* _Task description_
Without any alteration, retype the records that appear below.

* _Extracted information_
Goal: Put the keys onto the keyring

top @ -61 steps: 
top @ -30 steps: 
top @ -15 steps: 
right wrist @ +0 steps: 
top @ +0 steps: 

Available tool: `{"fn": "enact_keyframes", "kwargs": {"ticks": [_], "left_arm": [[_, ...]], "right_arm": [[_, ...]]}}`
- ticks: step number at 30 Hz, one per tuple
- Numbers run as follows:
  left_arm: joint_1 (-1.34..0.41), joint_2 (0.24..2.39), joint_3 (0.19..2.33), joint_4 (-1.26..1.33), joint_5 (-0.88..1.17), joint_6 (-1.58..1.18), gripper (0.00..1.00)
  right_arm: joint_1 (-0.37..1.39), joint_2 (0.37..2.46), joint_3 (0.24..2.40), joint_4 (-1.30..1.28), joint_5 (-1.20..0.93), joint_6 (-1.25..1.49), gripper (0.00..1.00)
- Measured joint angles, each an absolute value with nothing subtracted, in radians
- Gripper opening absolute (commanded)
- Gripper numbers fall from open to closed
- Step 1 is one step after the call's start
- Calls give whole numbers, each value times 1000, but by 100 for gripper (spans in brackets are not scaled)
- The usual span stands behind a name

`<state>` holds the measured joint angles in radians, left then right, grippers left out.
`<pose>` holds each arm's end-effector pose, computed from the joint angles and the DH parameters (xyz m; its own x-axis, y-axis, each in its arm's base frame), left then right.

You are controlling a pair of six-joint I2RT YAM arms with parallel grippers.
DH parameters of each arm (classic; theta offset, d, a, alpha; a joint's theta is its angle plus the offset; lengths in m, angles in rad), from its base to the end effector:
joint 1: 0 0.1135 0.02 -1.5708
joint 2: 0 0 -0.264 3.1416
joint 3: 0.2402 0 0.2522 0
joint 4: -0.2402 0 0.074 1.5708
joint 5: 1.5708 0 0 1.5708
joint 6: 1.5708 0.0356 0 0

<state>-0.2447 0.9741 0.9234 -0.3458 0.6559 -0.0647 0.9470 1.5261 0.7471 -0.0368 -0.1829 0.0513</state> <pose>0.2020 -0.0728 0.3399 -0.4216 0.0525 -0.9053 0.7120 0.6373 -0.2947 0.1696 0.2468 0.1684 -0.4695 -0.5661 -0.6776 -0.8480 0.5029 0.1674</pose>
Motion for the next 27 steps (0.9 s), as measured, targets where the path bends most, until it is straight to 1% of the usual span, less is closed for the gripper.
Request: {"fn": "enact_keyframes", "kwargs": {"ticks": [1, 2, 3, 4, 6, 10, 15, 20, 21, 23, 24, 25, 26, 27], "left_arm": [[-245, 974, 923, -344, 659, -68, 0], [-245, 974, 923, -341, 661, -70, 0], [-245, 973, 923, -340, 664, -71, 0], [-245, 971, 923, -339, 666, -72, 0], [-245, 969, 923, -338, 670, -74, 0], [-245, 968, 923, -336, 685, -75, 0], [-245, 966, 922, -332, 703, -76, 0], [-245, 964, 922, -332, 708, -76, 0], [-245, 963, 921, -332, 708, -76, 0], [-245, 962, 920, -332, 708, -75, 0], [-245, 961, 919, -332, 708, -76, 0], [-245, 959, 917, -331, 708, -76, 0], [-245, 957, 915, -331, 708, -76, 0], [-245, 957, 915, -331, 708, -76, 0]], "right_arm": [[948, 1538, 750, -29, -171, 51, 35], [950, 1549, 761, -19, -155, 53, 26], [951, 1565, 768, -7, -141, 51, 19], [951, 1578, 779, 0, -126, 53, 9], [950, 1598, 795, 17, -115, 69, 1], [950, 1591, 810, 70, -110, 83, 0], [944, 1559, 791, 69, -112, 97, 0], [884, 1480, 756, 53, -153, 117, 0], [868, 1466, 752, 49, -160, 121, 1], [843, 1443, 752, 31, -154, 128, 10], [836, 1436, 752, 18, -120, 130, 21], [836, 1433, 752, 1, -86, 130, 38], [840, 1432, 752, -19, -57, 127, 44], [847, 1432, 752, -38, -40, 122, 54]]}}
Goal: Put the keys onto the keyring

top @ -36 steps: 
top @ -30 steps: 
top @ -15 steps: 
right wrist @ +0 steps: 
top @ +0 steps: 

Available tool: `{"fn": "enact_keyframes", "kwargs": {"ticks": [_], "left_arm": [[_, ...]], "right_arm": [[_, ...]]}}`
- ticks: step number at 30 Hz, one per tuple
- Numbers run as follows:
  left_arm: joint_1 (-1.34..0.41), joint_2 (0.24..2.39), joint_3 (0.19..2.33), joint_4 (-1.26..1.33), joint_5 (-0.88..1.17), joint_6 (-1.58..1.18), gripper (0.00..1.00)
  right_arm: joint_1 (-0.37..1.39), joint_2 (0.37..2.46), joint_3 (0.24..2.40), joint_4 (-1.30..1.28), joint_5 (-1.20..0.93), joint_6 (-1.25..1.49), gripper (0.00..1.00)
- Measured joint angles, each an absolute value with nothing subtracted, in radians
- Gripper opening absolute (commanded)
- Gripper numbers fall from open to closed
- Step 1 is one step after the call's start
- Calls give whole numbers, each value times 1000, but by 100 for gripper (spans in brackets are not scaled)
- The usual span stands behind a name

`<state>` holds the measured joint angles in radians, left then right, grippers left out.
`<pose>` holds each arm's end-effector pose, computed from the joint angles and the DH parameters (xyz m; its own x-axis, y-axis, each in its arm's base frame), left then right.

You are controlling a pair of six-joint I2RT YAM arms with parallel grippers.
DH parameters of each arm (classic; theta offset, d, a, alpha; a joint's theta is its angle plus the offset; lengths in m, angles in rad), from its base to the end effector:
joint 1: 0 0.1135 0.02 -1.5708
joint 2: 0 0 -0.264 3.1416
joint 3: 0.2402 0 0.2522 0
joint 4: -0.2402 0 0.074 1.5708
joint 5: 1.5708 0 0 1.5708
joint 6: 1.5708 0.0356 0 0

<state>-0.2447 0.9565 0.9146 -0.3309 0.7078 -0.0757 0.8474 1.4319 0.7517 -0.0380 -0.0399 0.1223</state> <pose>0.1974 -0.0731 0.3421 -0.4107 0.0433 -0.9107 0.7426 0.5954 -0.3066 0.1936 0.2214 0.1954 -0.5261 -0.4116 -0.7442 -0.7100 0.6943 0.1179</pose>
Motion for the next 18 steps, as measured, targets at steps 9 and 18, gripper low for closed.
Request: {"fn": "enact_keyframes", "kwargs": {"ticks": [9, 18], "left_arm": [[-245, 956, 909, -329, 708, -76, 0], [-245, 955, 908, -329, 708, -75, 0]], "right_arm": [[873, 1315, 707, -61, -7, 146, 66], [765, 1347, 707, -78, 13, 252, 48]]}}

* _Solved exercise_
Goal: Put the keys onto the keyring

top @ -61 steps: 
top @ -30 steps: 
top @ -15 steps: 
right wrist @ +0 steps: 
top @ +0 steps: 

Available tool: `{"fn": "enact_keyframes", "kwargs": {"ticks": [_], "left_arm": [[_, ...]], "right_arm": [[_, ...]]}}`
- ticks: step number at 30 Hz, one per tuple
- Numbers run as follows:
  left_arm: joint_1 (-1.34..0.41), joint_2 (0.24..2.39), joint_3 (0.19..2.33), joint_4 (-1.26..1.33), joint_5 (-0.88..1.17), joint_6 (-1.58..1.18), gripper (0.00..1.00)
  right_arm: joint_1 (-0.37..1.39), joint_2 (0.37..2.46), joint_3 (0.24..2.40), joint_4 (-1.30..1.28), joint_5 (-1.20..0.93), joint_6 (-1.25..1.49), gripper (0.00..1.00)
- Measured joint angles, each an absolute value with nothing subtracted, in radians
- Gripper opening absolute (commanded)
- Gripper numbers fall from open to closed
- Step 1 is one step after the call's start
- Calls give whole numbers, each value times 1000, but by 100 for gripper (spans in brackets are not scaled)
- The usual span stands behind a name

`<state>` holds the measured joint angles in radians, left then right, grippers left out.
`<pose>` holds each arm's end-effector pose, computed from the joint angles and the DH parameters (xyz m; its own x-axis, y-axis, each in its arm's base frame), left then right.

You are controlling a pair of six-joint I2RT YAM arms with parallel grippers.
DH parameters of each arm (classic; theta offset, d, a, alpha; a joint's theta is its angle plus the offset; lengths in m, angles in rad), from its base to the end effector:
joint 1: 0 0.1135 0.02 -1.5708
joint 2: 0 0 -0.264 3.1416
joint 3: 0.2402 0 0.2522 0
joint 4: -0.2402 0 0.074 1.5708
joint 5: 1.5708 0 0 1.5708
joint 6: 1.5708 0.0356 0 0

<state>-0.2447 0.9741 0.9234 -0.3458 0.6559 -0.0647 0.9470 1.5261 0.7471 -0.0368 -0.1829 0.0513</state> <pose>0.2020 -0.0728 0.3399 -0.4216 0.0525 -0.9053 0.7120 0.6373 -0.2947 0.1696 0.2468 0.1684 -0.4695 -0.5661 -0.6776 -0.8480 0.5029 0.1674</pose>
Motion for the next 27 steps (0.9 s), as measured, targets where the path bends most, until it is straight to 1% of the usual span, less is closed for the gripper.
Request: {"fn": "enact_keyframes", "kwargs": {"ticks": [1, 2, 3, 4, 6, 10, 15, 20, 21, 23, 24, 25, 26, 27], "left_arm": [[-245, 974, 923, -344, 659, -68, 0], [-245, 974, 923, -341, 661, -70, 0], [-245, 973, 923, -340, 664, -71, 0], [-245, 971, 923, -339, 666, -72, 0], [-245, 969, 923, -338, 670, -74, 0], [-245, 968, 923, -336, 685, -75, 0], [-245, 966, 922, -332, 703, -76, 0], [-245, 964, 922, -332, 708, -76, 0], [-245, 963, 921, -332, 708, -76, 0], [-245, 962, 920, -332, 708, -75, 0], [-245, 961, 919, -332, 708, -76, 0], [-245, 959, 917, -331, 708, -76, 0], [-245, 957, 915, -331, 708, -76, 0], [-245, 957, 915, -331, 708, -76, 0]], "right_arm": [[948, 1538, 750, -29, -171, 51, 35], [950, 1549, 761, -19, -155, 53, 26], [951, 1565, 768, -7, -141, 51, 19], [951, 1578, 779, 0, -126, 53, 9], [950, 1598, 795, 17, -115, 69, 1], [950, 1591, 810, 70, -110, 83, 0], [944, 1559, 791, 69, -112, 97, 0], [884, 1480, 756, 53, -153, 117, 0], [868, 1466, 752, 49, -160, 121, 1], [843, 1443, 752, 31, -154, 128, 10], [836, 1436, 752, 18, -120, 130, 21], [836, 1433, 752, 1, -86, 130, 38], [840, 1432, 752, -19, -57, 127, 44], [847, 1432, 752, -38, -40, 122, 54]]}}
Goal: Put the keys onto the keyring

top @ -36 steps: 
top @ -30 steps: 
top @ -15 steps: 
right wrist @ +0 steps: 
top @ +0 steps: 

Available tool: `{"fn": "enact_keyframes", "kwargs": {"ticks": [_], "left_arm": [[_, ...]], "right_arm": [[_, ...]]}}`
- ticks: step number at 30 Hz, one per tuple
- Numbers run as follows:
  left_arm: joint_1 (-1.34..0.41), joint_2 (0.24..2.39), joint_3 (0.19..2.33), joint_4 (-1.26..1.33), joint_5 (-0.88..1.17), joint_6 (-1.58..1.18), gripper (0.00..1.00)
  right_arm: joint_1 (-0.37..1.39), joint_2 (0.37..2.46), joint_3 (0.24..2.40), joint_4 (-1.30..1.28), joint_5 (-1.20..0.93), joint_6 (-1.25..1.49), gripper (0.00..1.00)
- Measured joint angles, each an absolute value with nothing subtracted, in radians
- Gripper opening absolute (commanded)
- Gripper numbers fall from open to closed
- Step 1 is one step after the call's start
- Calls give whole numbers, each value times 1000, but by 100 for gripper (spans in brackets are not scaled)
- The usual span stands behind a name

`<state>` holds the measured joint angles in radians, left then right, grippers left out.
`<pose>` holds each arm's end-effector pose, computed from the joint angles and the DH parameters (xyz m; its own x-axis, y-axis, each in its arm's base frame), left then right.

You are controlling a pair of six-joint I2RT YAM arms with parallel grippers.
DH parameters of each arm (classic; theta offset, d, a, alpha; a joint's theta is its angle plus the offset; lengths in m, angles in rad), from its base to the end effector:
joint 1: 0 0.1135 0.02 -1.5708
joint 2: 0 0 -0.264 3.1416
joint 3: 0.2402 0 0.2522 0
joint 4: -0.2402 0 0.074 1.5708
joint 5: 1.5708 0 0 1.5708
joint 6: 1.5708 0.0356 0 0

<state>-0.2447 0.9565 0.9146 -0.3309 0.7078 -0.0757 0.8474 1.4319 0.7517 -0.0380 -0.0399 0.1223</state> <pose>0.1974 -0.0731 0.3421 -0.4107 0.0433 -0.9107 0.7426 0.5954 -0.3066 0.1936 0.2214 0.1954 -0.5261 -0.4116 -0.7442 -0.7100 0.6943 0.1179</pose>
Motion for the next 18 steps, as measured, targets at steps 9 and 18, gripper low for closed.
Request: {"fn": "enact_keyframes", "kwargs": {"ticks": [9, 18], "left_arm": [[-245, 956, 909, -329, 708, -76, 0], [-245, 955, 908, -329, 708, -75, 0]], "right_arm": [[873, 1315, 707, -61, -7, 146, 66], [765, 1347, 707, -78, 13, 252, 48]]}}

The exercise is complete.